Wi-Fi equipment has become very popular in Europe and America now that it is extremely cheap, and almost every modern laptop has a Wi-Fi interface built in. Most companies run their own Wi-Fi networks to allow laptop users to access the corporate network and the Internet away from their desks without trailing cables. Many businesses, for example coffee shops, sell or give away Internet access to their customers via Wi-Fi. Many people install a Wi-Fi network at home to avoid the need to purchase and install cables around the house.

Newer 802.11 standards offer higher speeds. The most popular of these new standards is 802.11g, which provides a radio rate of up to 54 Mbps (22 Mbps throughput) at 2.4 GHz, and is backwards compatible with 802.11b. There is also 802.11a, which operates around 5 GHz. However, 802.11a suffers from range problems and limitations on outdoor use, and is not nearly as ubiquitous and well supported as 802.11b/g.

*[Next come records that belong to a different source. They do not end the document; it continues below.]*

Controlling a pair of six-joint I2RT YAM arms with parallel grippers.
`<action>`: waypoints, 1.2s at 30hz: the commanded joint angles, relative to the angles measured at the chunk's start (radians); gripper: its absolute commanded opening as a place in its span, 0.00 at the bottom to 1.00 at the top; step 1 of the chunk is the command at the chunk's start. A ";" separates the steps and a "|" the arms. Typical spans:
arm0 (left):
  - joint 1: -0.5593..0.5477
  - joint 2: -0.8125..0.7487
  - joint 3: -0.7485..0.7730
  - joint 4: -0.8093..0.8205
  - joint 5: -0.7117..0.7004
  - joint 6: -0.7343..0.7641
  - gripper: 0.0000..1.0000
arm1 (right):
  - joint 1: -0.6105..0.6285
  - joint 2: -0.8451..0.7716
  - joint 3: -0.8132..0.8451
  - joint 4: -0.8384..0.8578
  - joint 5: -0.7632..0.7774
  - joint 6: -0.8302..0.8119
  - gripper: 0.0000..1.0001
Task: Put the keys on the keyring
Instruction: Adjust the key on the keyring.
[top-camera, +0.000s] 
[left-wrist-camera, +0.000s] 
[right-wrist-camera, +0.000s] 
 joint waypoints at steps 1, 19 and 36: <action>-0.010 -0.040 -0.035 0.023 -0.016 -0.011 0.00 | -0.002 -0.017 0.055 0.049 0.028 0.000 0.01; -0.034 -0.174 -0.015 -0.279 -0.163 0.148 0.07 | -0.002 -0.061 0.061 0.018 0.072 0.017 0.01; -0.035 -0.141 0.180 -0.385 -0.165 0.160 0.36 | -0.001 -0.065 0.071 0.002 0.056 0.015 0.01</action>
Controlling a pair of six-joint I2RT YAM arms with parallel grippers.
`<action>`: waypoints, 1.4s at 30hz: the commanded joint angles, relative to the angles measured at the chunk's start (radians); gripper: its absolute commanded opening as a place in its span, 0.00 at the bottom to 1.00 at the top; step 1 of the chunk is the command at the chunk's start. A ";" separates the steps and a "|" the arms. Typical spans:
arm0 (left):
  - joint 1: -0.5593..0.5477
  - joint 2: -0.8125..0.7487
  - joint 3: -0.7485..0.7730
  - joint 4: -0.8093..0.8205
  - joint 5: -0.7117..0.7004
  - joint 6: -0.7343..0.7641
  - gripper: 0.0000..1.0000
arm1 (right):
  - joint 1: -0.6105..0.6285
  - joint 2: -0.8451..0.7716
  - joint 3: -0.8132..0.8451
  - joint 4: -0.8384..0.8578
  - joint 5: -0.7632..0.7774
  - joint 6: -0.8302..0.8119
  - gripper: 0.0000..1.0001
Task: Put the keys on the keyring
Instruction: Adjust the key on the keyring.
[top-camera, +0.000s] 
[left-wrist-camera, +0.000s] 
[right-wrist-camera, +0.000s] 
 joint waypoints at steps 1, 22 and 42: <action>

Some Internet providers offer access using Wi-Fi, which is a very cheap option since the hardware costs about a hundred times less than that required for fixed wireless or microwave networks, and no licenses are required. However, the hardware can be less reliable, is much more susceptible to interference, and can be much less secure than other types of connections.

For a more in-depth look at how Wi-Fi can be adapted to provide Internet connectivity across very long distances, see Wireless Networking in the Developing World, http://wndw.net/.

Satellite

There are several standards for satellite Internet access, including Digital Video Broadcast (DVB-S), the Broadband Global Access Network (BGAN) and Very Small Aperture Terminal (VSAT).

Digital Video Broadcasting, or DVB, is a standard for digital communications via satellite. Originally designed for broadcasting television, it has been extended to allow two-way Internet communications. Several satellite providers offer Internet access via DVB, at relatively low cost. Access requires a satellite dish and a DVB-Data tuner card or external modem. Installation requires very precise positioning of the local satellite dish, and therefore must be done by a professional with the necessary tools.

DVB Internet access is available anywhere in the world, even on ships at sea. It is often used in rural areas of Europe and America, where terrestrial broadband is not yet available. It offers high bandwidth, with download speeds up to 16 Mbps, and upload up to 1 Mbps.

BGAN is designed for portable use, and the terminals are very small. It offers speeds up to 492 kbps in both directions. The terminal is not too expensive, but bandwidth prices are usually very high.

VSAT requires a fixed installation, and the dishes are larger than those used for DVB and satellite TV. It offers speeds up to 2 Mbps in each direction.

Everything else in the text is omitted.